I've always somewhat prided myself on being a feminist (despite the rather unappealing picture that this word brings to mind for many). Of course this made me happy to discover that there is an International Women's Day, but also slightly disturbed that I was not aware of this beforehand. Not knowing this and not knowing much about the history behind the ideology that I've taken as my own made me realize how easy I've had things. I've never really had my belief in the equality of men and women tested.

It's scary being reminded that the rights and freedoms that I take for granted every day would not have been available to me if I was born just 60 years ago, or, for that matter, right now in many other nations. If someone was working to take away these rights would I fight for them? Would I be willing to pay the price that those who've gone before have paid? Some of them likely paid a very high price.

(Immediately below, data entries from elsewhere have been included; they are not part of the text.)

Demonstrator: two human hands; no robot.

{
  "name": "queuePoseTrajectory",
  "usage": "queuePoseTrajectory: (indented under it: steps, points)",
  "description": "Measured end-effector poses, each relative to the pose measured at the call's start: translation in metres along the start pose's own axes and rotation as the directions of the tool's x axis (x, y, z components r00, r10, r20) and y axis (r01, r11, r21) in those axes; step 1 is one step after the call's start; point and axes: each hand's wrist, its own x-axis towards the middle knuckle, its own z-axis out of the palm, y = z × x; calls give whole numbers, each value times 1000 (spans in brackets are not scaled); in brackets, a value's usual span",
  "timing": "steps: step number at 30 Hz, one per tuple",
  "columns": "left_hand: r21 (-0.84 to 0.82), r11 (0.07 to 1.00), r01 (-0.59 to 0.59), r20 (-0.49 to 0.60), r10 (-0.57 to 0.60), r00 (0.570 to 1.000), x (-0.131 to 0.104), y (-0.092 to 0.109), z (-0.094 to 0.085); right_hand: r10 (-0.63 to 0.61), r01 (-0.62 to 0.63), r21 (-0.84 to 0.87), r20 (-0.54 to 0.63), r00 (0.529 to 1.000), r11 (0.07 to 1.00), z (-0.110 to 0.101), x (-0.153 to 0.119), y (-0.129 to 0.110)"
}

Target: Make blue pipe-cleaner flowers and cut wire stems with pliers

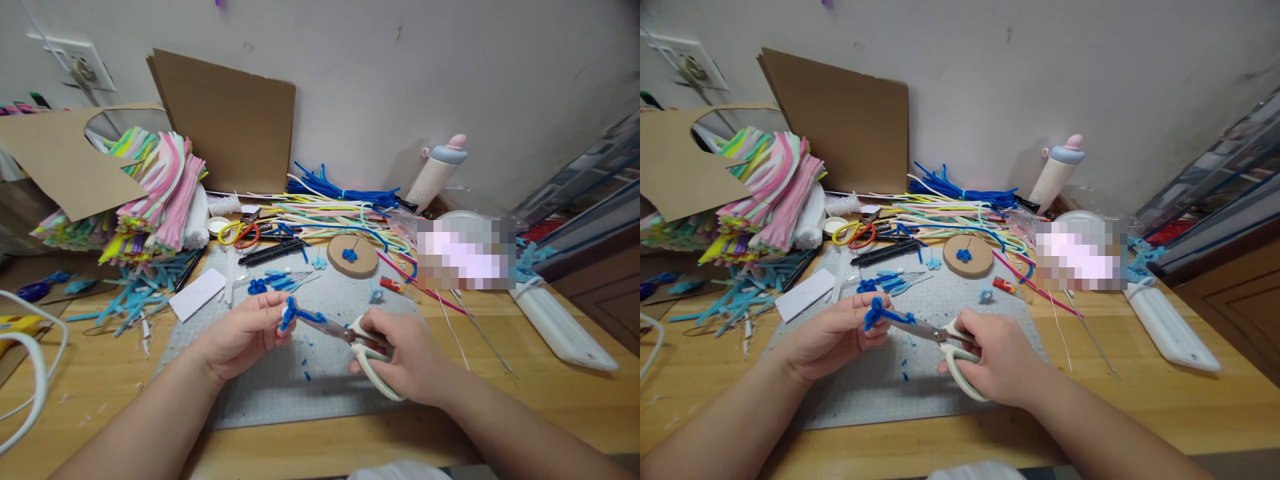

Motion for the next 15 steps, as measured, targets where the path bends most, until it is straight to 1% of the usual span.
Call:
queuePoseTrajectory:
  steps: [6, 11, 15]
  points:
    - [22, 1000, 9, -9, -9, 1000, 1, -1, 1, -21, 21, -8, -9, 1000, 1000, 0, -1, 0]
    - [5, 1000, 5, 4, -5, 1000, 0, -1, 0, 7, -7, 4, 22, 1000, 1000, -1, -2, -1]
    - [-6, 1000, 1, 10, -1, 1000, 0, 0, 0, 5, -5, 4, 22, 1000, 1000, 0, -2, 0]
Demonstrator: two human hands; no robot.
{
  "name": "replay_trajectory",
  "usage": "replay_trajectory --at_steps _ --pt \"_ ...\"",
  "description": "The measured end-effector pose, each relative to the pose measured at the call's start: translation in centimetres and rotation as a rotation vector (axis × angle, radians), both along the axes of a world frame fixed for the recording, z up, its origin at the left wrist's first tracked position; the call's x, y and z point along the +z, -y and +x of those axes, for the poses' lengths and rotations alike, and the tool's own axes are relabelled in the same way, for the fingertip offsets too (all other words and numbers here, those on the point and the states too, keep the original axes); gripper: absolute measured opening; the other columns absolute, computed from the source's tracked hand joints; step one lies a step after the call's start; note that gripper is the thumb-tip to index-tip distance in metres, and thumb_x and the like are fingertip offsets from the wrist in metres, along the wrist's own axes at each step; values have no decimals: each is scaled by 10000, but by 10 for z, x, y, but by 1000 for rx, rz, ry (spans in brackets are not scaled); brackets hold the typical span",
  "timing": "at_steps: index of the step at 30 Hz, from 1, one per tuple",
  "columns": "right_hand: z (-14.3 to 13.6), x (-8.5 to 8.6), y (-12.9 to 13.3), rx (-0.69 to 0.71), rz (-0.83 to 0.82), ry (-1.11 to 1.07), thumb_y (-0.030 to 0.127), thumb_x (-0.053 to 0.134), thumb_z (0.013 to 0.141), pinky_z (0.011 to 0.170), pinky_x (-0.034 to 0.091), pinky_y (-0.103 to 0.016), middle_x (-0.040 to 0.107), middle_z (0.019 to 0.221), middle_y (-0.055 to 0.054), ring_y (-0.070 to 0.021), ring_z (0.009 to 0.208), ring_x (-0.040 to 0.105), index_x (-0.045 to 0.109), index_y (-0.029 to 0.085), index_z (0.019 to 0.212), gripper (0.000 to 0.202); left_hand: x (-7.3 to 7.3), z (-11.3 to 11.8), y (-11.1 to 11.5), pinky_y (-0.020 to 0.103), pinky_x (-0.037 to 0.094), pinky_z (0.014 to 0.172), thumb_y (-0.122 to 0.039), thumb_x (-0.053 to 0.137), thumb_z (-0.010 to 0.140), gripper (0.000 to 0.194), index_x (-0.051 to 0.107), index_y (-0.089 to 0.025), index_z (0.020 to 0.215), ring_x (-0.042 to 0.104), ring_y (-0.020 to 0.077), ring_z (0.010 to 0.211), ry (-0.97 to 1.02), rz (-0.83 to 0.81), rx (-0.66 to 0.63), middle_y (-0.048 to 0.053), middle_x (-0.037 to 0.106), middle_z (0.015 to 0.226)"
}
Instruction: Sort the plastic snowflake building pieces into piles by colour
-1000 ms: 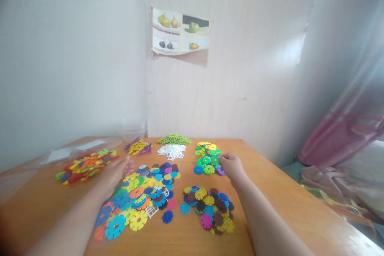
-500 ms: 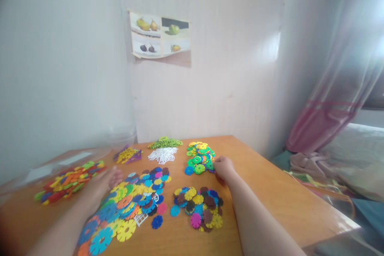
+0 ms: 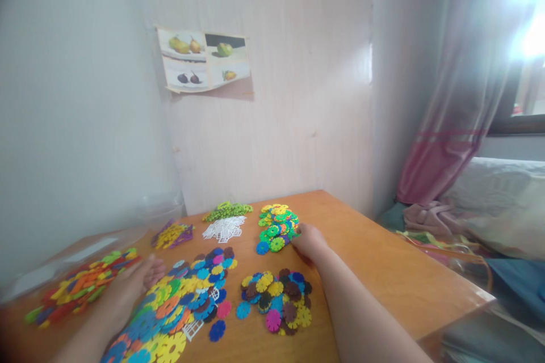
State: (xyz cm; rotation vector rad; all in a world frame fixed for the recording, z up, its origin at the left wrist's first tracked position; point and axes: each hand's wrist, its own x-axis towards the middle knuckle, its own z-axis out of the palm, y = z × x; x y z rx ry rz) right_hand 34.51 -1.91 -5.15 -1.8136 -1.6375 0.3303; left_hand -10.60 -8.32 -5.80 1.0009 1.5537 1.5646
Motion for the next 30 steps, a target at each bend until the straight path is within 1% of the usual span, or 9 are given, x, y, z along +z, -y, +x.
replay_trajectory --at_steps 3,7,9,11,15,21,24,26,30 --pt "3 0 -2 -22 -38 15 293 740 668 634 399 -256 701 760 -60 -223 791 641 697 197 792 163 2 1 1 319 579 826 -472 711 763 337 702 -152 871 733 225 856 -10 -6 -6 103 760 907" --pt "8 0 -7 -54 -66 24 283 679 709 636 394 -258 704 802 -86 -224 810 637 698 185 809 142 5 3 2 311 576 825 -439 683 799 298 701 -153 878 731 214 847 4 -33 11 103 760 897" --pt "11 0 -9 -85 -72 27 262 629 738 629 388 -263 704 816 -107 -226 809 636 696 173 793 124 5 3 1 320 578 827 -426 688 799 284 700 -154 878 732 219 850 12 -36 12 104 761 893" --pt "13 -1 -10 -105 -76 28 232 606 739 619 381 -265 700 803 -119 -227 796 634 691 165 753 110 4 3 0 334 582 831 -419 704 784 272 700 -161 869 734 229 858 16 -28 17 100 763 899" --pt "13 -3 -12 -90 -69 17 175 606 709 613 375 -255 687 722 -91 -209 745 623 682 168 699 77 4 3 0 339 587 830 -425 719 762 273 702 -170 858 736 235 860 -1 -26 24 95 763 900" --pt "9 -6 -14 -69 -39 -21 144 578 725 599 364 -237 678 684 -62 -179 703 602 675 168 686 107 5 4 4 362 583 849 -465 727 738 324 707 -167 862 733 243 857 -18 -12 17 97 763 888" --pt "9 -6 -14 -69 -30 -36 155 572 728 584 348 -237 679 687 -63 -174 696 597 669 167 677 110 3 3 4 368 578 860 -484 744 713 368 702 -160 882 731 248 881 -29 11 11 100 761 911" --pt "11 -5 -14 -81 -18 -44 184 566 739 583 344 -243 691 733 -70 -179 708 598 678 172 710 117 1 2 3 369 575 863 -498 744 707 399 697 -151 897 730 247 885 -39 21 8 104 759 909" --pt "11 -1 -10 -112 14 -61 259 522 789 588 342 -254 698 793 -86 -195 746 604 689 183 786 184 1 2 3 360 578 827 -508 745 696 415 692 -145 891 729 230 816 -49 21 24 95 754 845"
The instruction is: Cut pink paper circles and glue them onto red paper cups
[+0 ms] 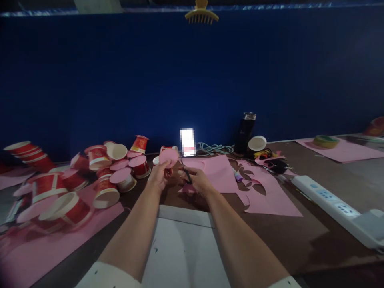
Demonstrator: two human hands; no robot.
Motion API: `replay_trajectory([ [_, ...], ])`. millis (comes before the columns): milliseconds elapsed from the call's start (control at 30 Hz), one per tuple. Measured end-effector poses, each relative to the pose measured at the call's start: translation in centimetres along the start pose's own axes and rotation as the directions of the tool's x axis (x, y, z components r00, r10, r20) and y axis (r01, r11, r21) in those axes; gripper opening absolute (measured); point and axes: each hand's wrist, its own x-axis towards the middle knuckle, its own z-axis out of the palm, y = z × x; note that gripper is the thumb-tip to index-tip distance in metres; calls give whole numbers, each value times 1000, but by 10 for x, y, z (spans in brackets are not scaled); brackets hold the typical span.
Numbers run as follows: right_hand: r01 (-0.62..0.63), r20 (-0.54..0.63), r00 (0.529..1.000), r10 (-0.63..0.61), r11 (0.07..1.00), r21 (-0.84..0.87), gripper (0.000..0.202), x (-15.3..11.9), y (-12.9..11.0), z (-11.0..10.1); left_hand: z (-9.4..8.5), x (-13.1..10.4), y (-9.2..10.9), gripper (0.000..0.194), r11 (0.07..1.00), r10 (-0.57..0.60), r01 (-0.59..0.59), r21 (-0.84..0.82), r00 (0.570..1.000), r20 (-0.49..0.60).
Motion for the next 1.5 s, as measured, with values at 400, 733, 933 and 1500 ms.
replay_trajectory([
  [400,-9,-61,998,9,1000,2,55,6,5,-5,7,-9,3,33,1000,8,-7,-23,999,54],
  [733,25,-81,996,-27,999,-22,53,8,7,-5,8,-11,1,33,1000,14,-16,15,995,97],
  [933,29,-95,995,-29,1000,-10,53,8,6,-5,8,-10,0,34,1000,2,0,-25,997,82],
  [1500,8,-96,995,-13,999,-47,54,9,9,-7,9,-12,-1,33,1000,-19,20,-16,997,79],
])
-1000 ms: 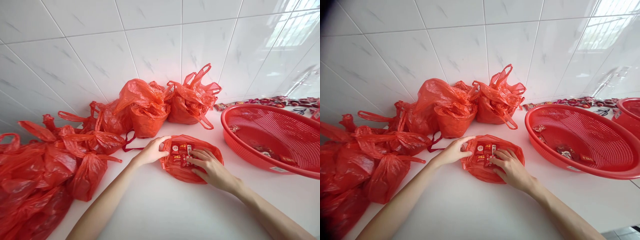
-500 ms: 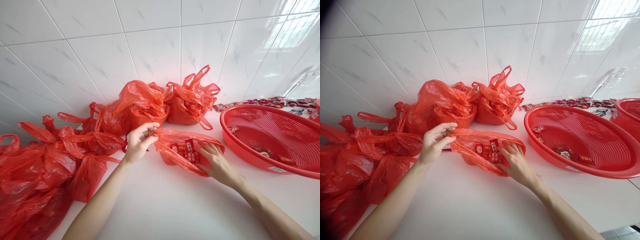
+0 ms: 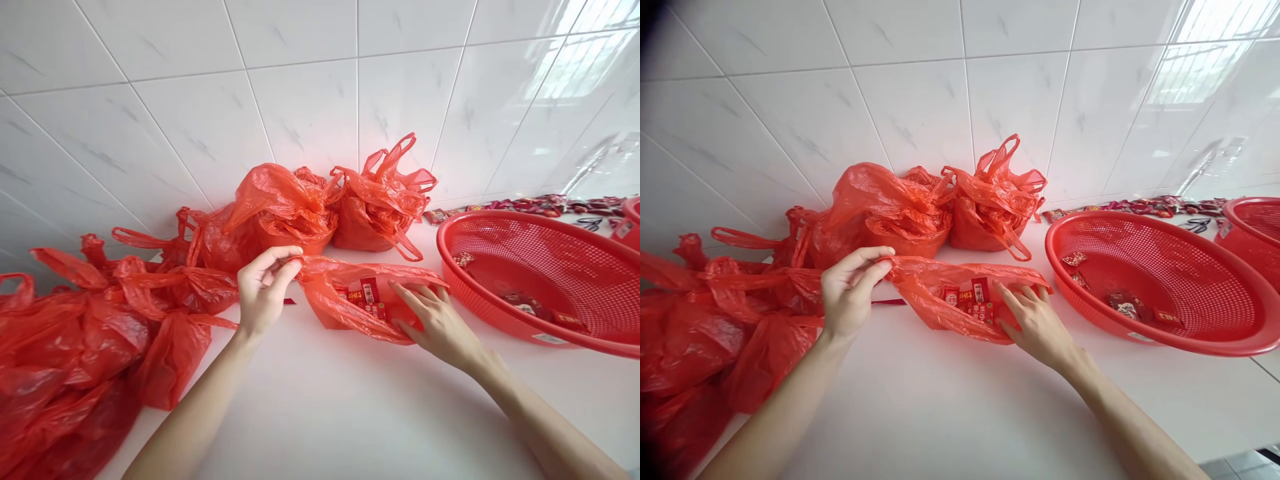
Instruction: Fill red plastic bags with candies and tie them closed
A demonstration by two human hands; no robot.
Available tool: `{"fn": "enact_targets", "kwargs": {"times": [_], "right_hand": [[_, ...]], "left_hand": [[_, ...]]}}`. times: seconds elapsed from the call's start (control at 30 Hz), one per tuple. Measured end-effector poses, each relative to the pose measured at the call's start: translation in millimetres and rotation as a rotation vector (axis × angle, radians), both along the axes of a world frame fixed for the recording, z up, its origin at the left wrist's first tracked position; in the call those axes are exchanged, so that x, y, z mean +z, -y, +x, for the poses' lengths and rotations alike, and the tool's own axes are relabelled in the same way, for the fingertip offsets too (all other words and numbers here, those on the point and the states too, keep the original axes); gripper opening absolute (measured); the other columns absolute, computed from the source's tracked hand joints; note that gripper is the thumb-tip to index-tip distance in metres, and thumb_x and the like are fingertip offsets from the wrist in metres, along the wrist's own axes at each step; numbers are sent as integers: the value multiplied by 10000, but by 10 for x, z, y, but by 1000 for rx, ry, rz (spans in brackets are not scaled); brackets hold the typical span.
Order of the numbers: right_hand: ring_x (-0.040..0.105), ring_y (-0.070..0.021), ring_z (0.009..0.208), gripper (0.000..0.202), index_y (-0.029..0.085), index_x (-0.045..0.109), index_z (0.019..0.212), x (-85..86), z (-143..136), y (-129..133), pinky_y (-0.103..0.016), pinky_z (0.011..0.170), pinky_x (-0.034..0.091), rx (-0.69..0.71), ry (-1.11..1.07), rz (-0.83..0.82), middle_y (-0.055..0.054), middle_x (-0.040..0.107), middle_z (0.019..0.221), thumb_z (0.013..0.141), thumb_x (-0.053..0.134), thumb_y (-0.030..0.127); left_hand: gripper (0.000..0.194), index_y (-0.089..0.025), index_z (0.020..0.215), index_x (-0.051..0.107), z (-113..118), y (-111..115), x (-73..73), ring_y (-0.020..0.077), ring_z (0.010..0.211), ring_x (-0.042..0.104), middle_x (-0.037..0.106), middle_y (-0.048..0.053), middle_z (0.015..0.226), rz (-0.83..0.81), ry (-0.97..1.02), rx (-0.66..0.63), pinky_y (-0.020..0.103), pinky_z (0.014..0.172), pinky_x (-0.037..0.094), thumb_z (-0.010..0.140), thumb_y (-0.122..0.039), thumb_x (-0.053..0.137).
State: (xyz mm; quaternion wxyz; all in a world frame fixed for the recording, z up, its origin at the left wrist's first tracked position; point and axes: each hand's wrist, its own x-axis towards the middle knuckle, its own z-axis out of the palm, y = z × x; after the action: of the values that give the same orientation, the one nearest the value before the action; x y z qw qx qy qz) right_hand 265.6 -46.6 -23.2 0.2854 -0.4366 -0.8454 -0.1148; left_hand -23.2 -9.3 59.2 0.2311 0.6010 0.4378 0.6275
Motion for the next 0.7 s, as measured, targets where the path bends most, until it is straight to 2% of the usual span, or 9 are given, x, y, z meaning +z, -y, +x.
{"fn": "enact_targets", "kwargs": {"times": [0.1, 0.2, 0.27, 0.33, 0.4, 0.47, 0.57, 0.63, 0.7], "right_hand": [[637, -216, 699, 266, 145, 661, 1216, 96, 46, 0, -382, 766, 530, 101, -67, 46, -62, 690, 734, 1000, 537, 239], [571, -177, 621, 172, 175, 703, 1079, 202, 78, 24, -335, 698, 517, 179, -151, 146, -12, 606, 637, 976, 564, 163], [603, -194, 698, 193, 196, 697, 1086, 245, 95, 34, -342, 718, 521, 155, -178, 239, -30, 640, 699, 950, 585, 119], [655, -248, 889, 260, 221, 674, 1171, 248, 108, 28, -394, 818, 533, 58, -176, 296, -81, 714, 884, 940, 601, 127], [633, -315, 1124, 382, 239, 601, 1331, 213, 118, 5, -468, 940, 516, -69, -168, 266, -140, 710, 1166, 953, 597, 188], [578, -358, 1254, 543, 242, 453, 1497, 164, 125, -26, -520, 1010, 486, -178, -174, 168, -175, 627, 1364, 968, 575, 276], [610, -368, 1207, 685, 242, 294, 1590, 116, 125, -62, -531, 990, 499, -250, -189, 49, -181, 614, 1378, 967, 554, 359], [636, -357, 1143, 643, 256, 358, 1557, 120, 111, -71, -523, 965, 513, -246, -182, 26, -167, 642, 1307, 957, 563, 366], [629, -352, 1145, 514, 270, 513, 1448, 143, 83, -72, -527, 976, 508, -224, -150, 33, -162, 625, 1308, 945, 584, 349]], "left_hand": [[146, -205, 859, 785, -22, -28, 0, 166, 731, 670, 752, 19, 815, 0, 9, 44, 266, 655, 546, 757, -293, 729], [149, -213, 876, 786, -53, -52, 1, 172, 769, 677, 757, 24, 846, 10, 15, 78, 268, 681, 548, 772, -295, 718], [149, -213, 871, 783, -71, -60, 7, 182, 792, 685, 762, 29, 865, 15, 12, 99, 277, 700, 557, 772, -303, 716], [143, -213, 859, 780, -84, -62, 20, 189, 806, 691, 764, 31, 872, 25, 14, 114, 285, 720, 566, 768, -306, 720], [128, -215, 851, 779, -95, -57, 38, 189, 826, 694, 765, 28, 878, 38, 35, 108, 285, 748, 571, 763, -294, 728], [121, -217, 854, 777, -105, -51, 60, 184, 831, 691, 763, 22, 882, 50, 63, 99, 278, 755, 570, 760, -281, 735], [124, -211, 848, 770, -117, -40, 97, 184, 828, 687, 755, 19, 882, 78, 85, 116, 270, 740, 566, 753, -282, 738], [126, -206, 842, 765, -126, -32, 121, 186, 835, 686, 747, 19, 872, 95, 91, 127, 268, 739, 562, 747, -284, 737], [129, -204, 843, 762, -134, -22, 141, 188, 836, 682, 739, 18, 853, 97, 97, 127, 269, 737, 557, 745, -283, 735]]}}
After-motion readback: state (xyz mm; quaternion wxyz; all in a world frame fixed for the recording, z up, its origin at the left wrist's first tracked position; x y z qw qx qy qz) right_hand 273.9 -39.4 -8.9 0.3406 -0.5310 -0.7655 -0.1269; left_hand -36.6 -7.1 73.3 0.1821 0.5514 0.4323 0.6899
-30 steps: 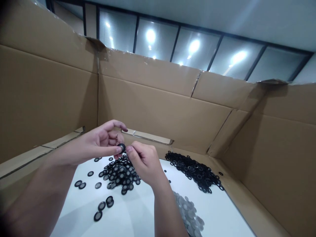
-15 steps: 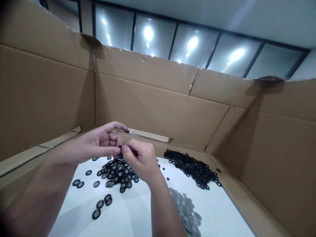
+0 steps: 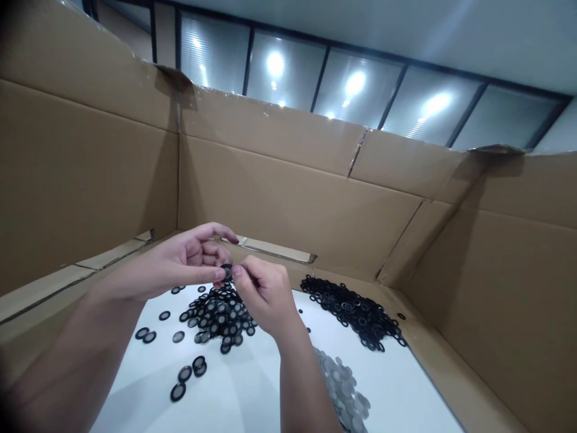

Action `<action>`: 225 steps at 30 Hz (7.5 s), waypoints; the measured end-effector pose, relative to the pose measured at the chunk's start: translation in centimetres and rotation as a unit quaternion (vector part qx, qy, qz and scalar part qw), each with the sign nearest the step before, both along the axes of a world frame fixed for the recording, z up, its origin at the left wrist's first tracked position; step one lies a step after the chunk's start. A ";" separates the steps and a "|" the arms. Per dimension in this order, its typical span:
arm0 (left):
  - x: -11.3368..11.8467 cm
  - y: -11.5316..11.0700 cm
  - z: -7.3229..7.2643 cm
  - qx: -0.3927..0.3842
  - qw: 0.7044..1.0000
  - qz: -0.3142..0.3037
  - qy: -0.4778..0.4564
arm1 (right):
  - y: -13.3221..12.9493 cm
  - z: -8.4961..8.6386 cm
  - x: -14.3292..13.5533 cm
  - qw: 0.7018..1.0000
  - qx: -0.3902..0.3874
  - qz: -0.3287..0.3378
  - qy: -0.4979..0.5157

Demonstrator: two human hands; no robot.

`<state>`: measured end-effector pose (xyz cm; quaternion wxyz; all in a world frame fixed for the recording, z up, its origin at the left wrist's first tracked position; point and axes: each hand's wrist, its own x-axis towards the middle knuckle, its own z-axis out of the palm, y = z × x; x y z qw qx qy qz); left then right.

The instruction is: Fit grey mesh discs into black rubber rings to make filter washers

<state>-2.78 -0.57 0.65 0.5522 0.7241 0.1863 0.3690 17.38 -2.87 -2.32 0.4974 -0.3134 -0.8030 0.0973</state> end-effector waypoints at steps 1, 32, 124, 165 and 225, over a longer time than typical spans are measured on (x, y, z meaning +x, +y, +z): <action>0.0 0.1 -0.1 -0.003 1.000 0.008 -0.004 | 0.0 0.1 0.2 1.000 -0.003 -0.007 -0.004; 2.0 1.6 -1.3 0.012 0.991 0.089 -0.103 | 0.1 0.1 0.1 0.995 -0.021 -0.090 -0.043; 1.7 1.9 -1.6 -0.035 0.999 -0.005 -0.016 | -1.1 1.6 1.5 0.989 -0.049 -0.053 -0.128; 2.5 1.5 -1.6 -0.031 0.998 0.041 -0.036 | -0.9 1.5 1.8 0.991 -0.040 -0.082 -0.098; 1.4 13.2 -11.0 0.124 0.901 0.125 0.398 | 0.6 0.8 2.1 0.987 -0.027 -0.137 -0.080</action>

I guess all of us eventually see our beliefs tested and refined by lifes bumps and curves much like the father in the movie "Guess Who's Coming to Dinner" who's liberal views were tested by the realization of the effect his view had on his own life and family. Sure it was okay to believe that black people were equal to white people until his daughter fell in love with a black man in a time were that was still not considered acceptable by the majority of society.

I find myself often longing for simplicity and demanding more from myself as a feminist, but what I'm discovering about feminism is that the point is not to create a world where all women do what women could not when freedom to do so was not available, but where we can choose what matters to us...home, family, education, work, etc.

I may complain about the difficulties that having choices causes, but I would not have things any other way.

Comments

  1. remember that the black housekeeper also had a problem with the inter-racial marriage and took sidney poitier to task for it! in the same way, women themselves can often slow progress by second-guessing their equality with men.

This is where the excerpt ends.